Publications and Research

Document Type

Article

Publication Date

June 1961

Abstract

This paper describes in some detail the structure of the acrosomal region of the spermatozoon of Hydroides as a basis for subsequent papers which will deal with the structural changes which this region undergoes during fertilization. The material was osmium-fixed and mild centrifugation was used to aggregate the spermatozoa from collection to final embedding. The studies concern also the acrosomal regions of frozen-thawed sperm prepared by a method which previously had yielded extracts with egg membrane lytic activity. The plasma membrane closely envelops four readily recognizable regions of the spermatozoon: acrosomal, nuclear, mitochondrial, and flagellar. The acrosome consists of an acrosomal vesicle which is bounded by a single continuous membrane, and its periphery is distinguishable into inner, intermediate, and outer zones. The inner and intermediate zones form a pocket into which the narrowed apex of the nucleus intrudes. Granular material adjoins the inner surface of the acrosomal membrane, and this material is characteristically different for each zone. Centrally, the acrosomal vesicle is spanned by an acrosomal granule: its base is at the inner zone and its apex at the outer zone.
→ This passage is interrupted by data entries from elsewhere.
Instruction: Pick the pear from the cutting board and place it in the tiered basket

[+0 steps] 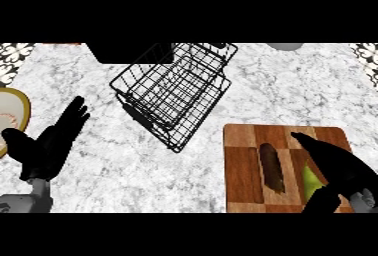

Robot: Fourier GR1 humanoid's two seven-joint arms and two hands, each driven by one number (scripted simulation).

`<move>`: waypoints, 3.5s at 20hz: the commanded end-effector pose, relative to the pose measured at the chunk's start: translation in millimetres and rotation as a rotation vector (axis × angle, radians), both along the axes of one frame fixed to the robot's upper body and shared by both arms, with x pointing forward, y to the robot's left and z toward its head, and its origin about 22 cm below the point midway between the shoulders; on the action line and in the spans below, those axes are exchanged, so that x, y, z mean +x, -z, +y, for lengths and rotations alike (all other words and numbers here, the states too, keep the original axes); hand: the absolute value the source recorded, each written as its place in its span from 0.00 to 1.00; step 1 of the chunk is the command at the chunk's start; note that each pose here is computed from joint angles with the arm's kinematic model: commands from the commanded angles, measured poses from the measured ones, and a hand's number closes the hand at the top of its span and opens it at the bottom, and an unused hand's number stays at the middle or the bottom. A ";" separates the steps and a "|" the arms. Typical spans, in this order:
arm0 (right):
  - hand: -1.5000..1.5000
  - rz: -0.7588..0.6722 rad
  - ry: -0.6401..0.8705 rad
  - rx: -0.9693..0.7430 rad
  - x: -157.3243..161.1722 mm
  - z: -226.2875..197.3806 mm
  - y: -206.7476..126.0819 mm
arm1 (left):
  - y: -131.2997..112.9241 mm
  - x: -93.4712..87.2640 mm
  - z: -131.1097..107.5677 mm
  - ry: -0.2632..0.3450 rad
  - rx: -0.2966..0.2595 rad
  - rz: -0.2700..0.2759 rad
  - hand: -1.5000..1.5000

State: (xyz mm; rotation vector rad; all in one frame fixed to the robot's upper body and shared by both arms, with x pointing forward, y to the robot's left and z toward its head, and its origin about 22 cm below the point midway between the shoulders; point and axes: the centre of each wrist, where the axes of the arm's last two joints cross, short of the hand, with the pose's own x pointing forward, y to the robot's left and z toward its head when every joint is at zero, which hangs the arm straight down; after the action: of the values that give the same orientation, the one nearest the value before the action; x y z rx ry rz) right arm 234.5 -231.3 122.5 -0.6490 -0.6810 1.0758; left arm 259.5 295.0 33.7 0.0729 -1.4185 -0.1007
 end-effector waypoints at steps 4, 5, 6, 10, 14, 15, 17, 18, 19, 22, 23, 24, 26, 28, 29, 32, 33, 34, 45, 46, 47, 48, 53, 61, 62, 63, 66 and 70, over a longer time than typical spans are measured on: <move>0.00 0.049 0.090 -0.105 1.1 -7.6 47.1 | 0.6 -7.5 0.0 0.000 -0.015 -0.007 0.50; 0.00 0.051 0.088 -0.118 -5.3 1.5 51.3 | -14.3 -5.3 -13.4 -0.002 -0.023 0.001 0.50; 0.00 0.044 0.092 -0.123 -4.8 -11.7 52.2 | -5.1 3.9 3.4 -0.005 0.007 -0.006 0.50; 0.00 0.020 0.076 -0.174 -12.0 -23.7 72.9 | 11.2 -2.6 1.8 -0.019 0.004 -0.012 0.50; 0.00 -0.029 0.079 -0.195 1.1 -17.3 63.2 | -13.6 -7.6 -13.8 -0.008 -0.005 -0.012 0.50; 0.00 -0.020 0.077 -0.211 -11.4 -20.5 65.7 | -6.4 -4.7 -14.0 -0.015 -0.012 -0.004 0.50; 0.00 -0.014 0.075 -0.215 3.5 -35.4 70.2 | 0.9 5.8 -10.8 -0.026 0.000 0.006 0.50; 0.00 -0.011 0.080 -0.214 -4.3 -25.1 67.1 | 0.0 -7.7 4.5 -0.007 -0.008 0.019 0.50; 0.00 0.020 0.064 -0.225 -5.3 -31.6 59.2 | -19.2 -0.3 -11.7 -0.017 0.006 -0.010 0.50; 1.00 0.155 0.046 -0.150 -8.9 -27.5 80.2 | -10.3 -3.1 -7.3 0.001 -0.017 0.009 0.50; 1.00 0.178 0.052 -0.114 0.9 -20.6 82.3 | -6.8 -11.6 2.2 -0.011 -0.006 -0.009 0.50; 1.00 0.172 0.038 -0.124 -27.1 -28.4 86.4 | 9.2 -15.2 -16.0 -0.016 -0.005 0.001 0.50; 1.00 0.173 -0.024 -0.208 -3.9 -20.6 91.9 | -19.3 -2.4 0.5 -0.015 -0.010 -0.007 0.50; 1.00 0.168 -0.067 -0.209 -19.9 -23.4 82.3 | -2.8 6.5 -9.7 0.009 -0.017 0.000 0.50; 1.00 0.163 -0.069 -0.214 -2.8 -41.4 98.2 | -4.8 -5.7 -5.4 0.010 0.012 -0.006 0.50; 1.00 0.134 -0.099 -0.255 -16.0 -20.6 104.2 | -11.3 -1.6 7.2 -0.004 0.021 0.002 0.50; 1.00 0.117 -0.112 -0.256 -13.2 -30.9 103.3 | 2.1 -7.4 7.4 0.007 -0.014 0.005 0.50; 1.00 0.067 -0.096 -0.268 -10.6 -10.2 105.9 | -15.1 8.8 5.4 -0.008 -0.015 -0.002 0.50; 1.00 -0.584 0.136 -0.285 -72.9 -15.3 64.1 | -2.4 -7.5 9.4 -0.038 -0.016 0.016 0.50; 1.00 -0.679 0.149 -0.271 -66.6 -12.0 55.8 | 7.5 -4.7 -3.4 -0.050 -0.018 0.004 0.50; 1.00 -0.755 0.166 -0.209 -68.6 0.4 43.6 | -1.3 -0.3 1.8 -0.048 -0.003 0.014 0.50; 1.00 -0.822 0.191 -0.160 -63.8 0.9 28.1 | 10.0 -8.0 -2.1 -0.039 -0.010 0.022 0.50; 1.00 -1.089 0.182 0.097 -84.6 25.7 -14.0 | -6.1 -14.7 5.5 -0.022 0.004 -0.007 0.50; 1.00 -1.101 0.118 0.161 -86.5 76.1 -66.7 | 2.3 -12.2 -3.2 0.010 -0.013 0.004 0.50; 1.00 -1.078 0.100 0.152 -87.7 83.3 -75.4 | 2.9 0.1 -7.6 0.008 0.012 0.003 0.50; 1.00 -1.078 0.095 0.186 -94.7 88.6 -80.6 | -0.6 1.7 -8.8 0.002 -0.007 0.004 0.50; 1.00 -1.051 0.053 0.198 -57.4 122.3 -97.0 | 7.3 -1.1 -23.2 0.011 0.006 -0.005 0.50; 1.00 -1.052 0.036 0.211 -31.0 167.4 -105.9 | -8.6 1.7 -19.3 0.021 -0.007 0.001 0.50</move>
State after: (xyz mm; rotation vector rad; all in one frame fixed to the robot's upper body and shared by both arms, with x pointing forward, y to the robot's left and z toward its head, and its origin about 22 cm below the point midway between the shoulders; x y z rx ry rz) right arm 186.7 -102.1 208.0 -1.0379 -1.7039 0.5411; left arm 257.4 285.7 36.4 0.0712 -1.4194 -0.1063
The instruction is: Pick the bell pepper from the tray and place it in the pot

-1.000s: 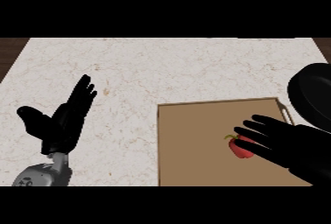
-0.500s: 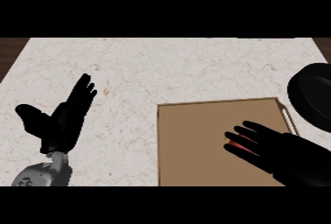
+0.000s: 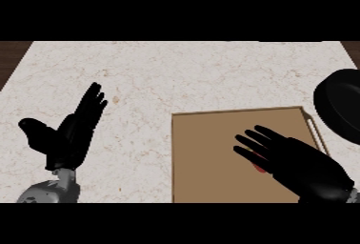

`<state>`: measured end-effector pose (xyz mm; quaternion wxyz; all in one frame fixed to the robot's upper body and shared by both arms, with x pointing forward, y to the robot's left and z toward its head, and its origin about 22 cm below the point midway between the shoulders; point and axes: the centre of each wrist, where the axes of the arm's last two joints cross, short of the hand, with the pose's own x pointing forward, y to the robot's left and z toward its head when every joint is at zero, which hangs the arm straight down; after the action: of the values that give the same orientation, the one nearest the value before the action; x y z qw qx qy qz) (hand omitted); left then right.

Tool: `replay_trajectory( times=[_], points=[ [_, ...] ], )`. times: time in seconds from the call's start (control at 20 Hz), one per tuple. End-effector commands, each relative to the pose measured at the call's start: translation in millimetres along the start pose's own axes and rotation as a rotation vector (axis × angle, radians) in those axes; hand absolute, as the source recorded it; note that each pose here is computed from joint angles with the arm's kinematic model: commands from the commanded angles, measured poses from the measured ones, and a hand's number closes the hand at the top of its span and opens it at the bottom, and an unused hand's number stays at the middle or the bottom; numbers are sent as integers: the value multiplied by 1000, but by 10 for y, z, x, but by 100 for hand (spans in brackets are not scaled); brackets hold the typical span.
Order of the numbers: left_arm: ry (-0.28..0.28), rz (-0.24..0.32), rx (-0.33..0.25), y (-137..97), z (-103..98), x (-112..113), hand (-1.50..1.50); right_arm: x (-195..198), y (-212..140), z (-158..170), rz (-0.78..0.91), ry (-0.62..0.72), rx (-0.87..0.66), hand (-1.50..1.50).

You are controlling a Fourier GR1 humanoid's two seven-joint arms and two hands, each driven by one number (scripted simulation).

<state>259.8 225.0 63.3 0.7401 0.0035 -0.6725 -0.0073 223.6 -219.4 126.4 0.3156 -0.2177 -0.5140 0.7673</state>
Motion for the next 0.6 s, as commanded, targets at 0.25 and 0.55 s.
replay_trajectory(
  times=[0.25, 0.55],
  points=[
    [2, -7, 13, 0, -57, -95, 0, -154, 170, -101, 88, 70, 60, -150],
    [5, 0, 13, 63, -32, -14, 0, -56, 403, -340, 135, 83, 89, -150]
  ],
)
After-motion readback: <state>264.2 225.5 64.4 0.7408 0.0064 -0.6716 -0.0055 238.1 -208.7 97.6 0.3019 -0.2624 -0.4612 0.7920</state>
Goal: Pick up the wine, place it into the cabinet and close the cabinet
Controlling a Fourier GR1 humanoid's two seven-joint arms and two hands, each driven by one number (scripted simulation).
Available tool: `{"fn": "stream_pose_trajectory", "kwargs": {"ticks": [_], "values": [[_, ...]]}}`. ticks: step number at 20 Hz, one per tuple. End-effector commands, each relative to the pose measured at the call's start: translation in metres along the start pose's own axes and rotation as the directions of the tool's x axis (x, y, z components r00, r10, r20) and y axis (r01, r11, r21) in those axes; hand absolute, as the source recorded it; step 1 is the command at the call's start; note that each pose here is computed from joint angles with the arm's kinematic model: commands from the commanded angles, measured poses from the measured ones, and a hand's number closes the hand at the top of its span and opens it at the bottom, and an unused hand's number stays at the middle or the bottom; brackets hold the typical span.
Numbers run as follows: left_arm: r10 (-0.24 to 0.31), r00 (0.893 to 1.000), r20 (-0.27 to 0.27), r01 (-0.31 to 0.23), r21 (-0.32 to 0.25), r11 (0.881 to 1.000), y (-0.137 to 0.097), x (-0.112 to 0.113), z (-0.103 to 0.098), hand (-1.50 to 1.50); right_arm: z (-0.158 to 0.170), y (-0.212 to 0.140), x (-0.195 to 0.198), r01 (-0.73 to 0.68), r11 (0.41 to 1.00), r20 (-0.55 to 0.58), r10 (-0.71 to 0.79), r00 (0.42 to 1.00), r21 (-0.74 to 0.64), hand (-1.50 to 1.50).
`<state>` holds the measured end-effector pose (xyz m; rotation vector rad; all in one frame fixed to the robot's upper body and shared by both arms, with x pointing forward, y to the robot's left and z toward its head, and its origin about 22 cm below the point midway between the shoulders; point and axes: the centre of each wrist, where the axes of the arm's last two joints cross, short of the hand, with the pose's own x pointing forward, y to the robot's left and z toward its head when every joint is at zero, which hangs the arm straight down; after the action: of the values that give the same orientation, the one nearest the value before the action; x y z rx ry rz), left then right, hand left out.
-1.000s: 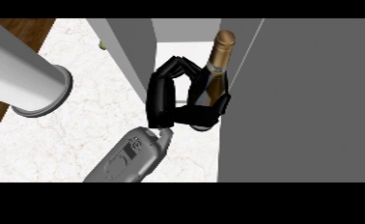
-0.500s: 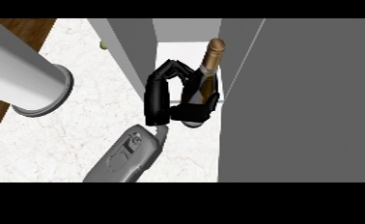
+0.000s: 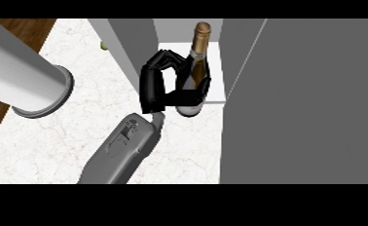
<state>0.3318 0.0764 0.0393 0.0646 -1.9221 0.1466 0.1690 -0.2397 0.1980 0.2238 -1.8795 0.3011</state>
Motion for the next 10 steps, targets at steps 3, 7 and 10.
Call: {"fn": "stream_pose_trajectory", "kwargs": {"ticks": [3, 7, 10], "values": [[-0.01, 0.999, -0.032, 0.01, -0.01, 1.0, 0.006, -0.022, -0.004, 1.5, 0.016, 0.006, 0.012, 0.025, 0.999, 0.046, -0.026, 0.999, 0.021, -1.5], [0.016, 0.997, -0.07, -0.018, -0.027, 0.999, 0.012, -0.015, -0.024, 1.5, 0.024, -0.006, 0.01, 0.036, 0.999, 0.048, -0.037, 0.998, 0.017, -1.5], [0.002, 0.996, -0.088, -0.004, -0.019, 1.0, 0.008, -0.022, -0.024, 1.5, 0.02, 0.002, 0.019, 0.03, 0.999, 0.063, -0.031, 0.998, 0.018, -1.5]]}}
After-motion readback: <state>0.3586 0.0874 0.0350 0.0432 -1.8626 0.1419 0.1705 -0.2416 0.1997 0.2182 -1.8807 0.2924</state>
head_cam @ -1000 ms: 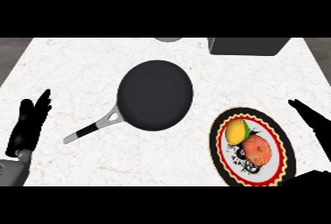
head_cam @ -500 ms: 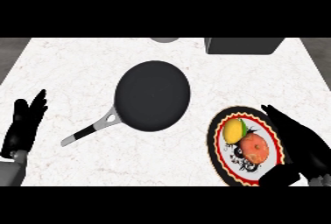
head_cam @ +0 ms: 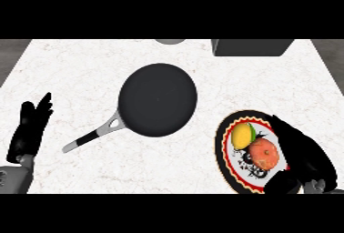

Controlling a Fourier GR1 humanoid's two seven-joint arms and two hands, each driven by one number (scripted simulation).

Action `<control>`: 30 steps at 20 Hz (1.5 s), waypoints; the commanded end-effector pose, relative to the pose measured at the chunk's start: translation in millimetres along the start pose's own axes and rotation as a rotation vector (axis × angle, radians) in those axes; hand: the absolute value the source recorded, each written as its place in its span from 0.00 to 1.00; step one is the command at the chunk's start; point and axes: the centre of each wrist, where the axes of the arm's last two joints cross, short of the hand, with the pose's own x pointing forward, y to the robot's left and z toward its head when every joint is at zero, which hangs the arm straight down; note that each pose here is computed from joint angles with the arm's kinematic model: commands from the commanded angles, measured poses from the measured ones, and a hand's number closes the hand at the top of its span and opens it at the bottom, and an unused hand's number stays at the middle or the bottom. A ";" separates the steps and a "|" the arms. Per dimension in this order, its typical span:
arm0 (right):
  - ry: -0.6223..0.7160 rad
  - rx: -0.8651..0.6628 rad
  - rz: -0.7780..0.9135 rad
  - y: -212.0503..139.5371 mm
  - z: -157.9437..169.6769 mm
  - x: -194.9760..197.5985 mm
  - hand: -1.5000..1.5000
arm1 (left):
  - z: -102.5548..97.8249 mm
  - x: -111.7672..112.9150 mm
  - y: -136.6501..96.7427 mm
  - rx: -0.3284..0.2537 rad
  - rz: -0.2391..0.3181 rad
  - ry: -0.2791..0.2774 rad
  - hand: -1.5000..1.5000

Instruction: Pick the squash from the plate and place it in the pan

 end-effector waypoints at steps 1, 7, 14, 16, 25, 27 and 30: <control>0.014 0.023 -0.007 12.9 -0.3 7.7 0.00 | 1.2 3.6 -1.4 0.004 0.009 0.004 0.50; 0.011 0.005 -0.008 12.1 1.3 8.3 0.00 | 5.3 3.7 11.4 0.017 0.006 -0.003 0.50; 0.013 0.032 0.009 25.8 -33.5 12.0 0.00 | -1.2 9.8 3.7 -0.009 -0.006 -0.007 0.50; 0.015 0.041 0.010 31.3 -32.6 -7.9 0.00 | -3.4 -5.3 -1.5 0.001 0.002 -0.011 0.50; 0.072 0.068 0.035 39.3 -48.9 -1.5 0.00 | 24.4 -3.6 10.6 -0.006 -0.004 0.000 0.50; -0.004 0.051 0.100 48.4 -53.2 -6.0 1.00 | 5.2 5.3 17.8 0.013 -0.006 -0.009 0.50; 0.011 -0.055 0.164 19.5 -60.1 -1.1 1.00 | 4.1 -5.7 -4.4 -0.010 0.010 -0.009 0.50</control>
The apex of the acrosomal granule flares out and touches the acrosomal membrane over a limited area. In this limited area the adjoining granular material of the outer zone is lacking. The acrosomal membrane of the inner zone is invaginated into about fifteen short tubules. The acrosomal membrane of the outer zone is closely surrounded by the plasma membrane. At the apex of the acrosomal region a small apical vesicle is sandwiched between the plasma membrane and the acrosomal membrane. Numerous frozen-thawed specimens and occasional specimens not so treated show acrosomal regions at the apex of which there is a well defined opening or orifice. Around the rim or lip of this orifice plasma and acrosomal membranes may even be fused into a continuum. The evidence indicates that the apical vesicle and the parts of the plasma and acrosomal membranes which surround it constitute a lid, and the rim of this lid constitutes a natural "fracture line" or rim of dehiscence. Should fracture occur, the lid would be removed and the acrosomal vesicle would be open to the exterior.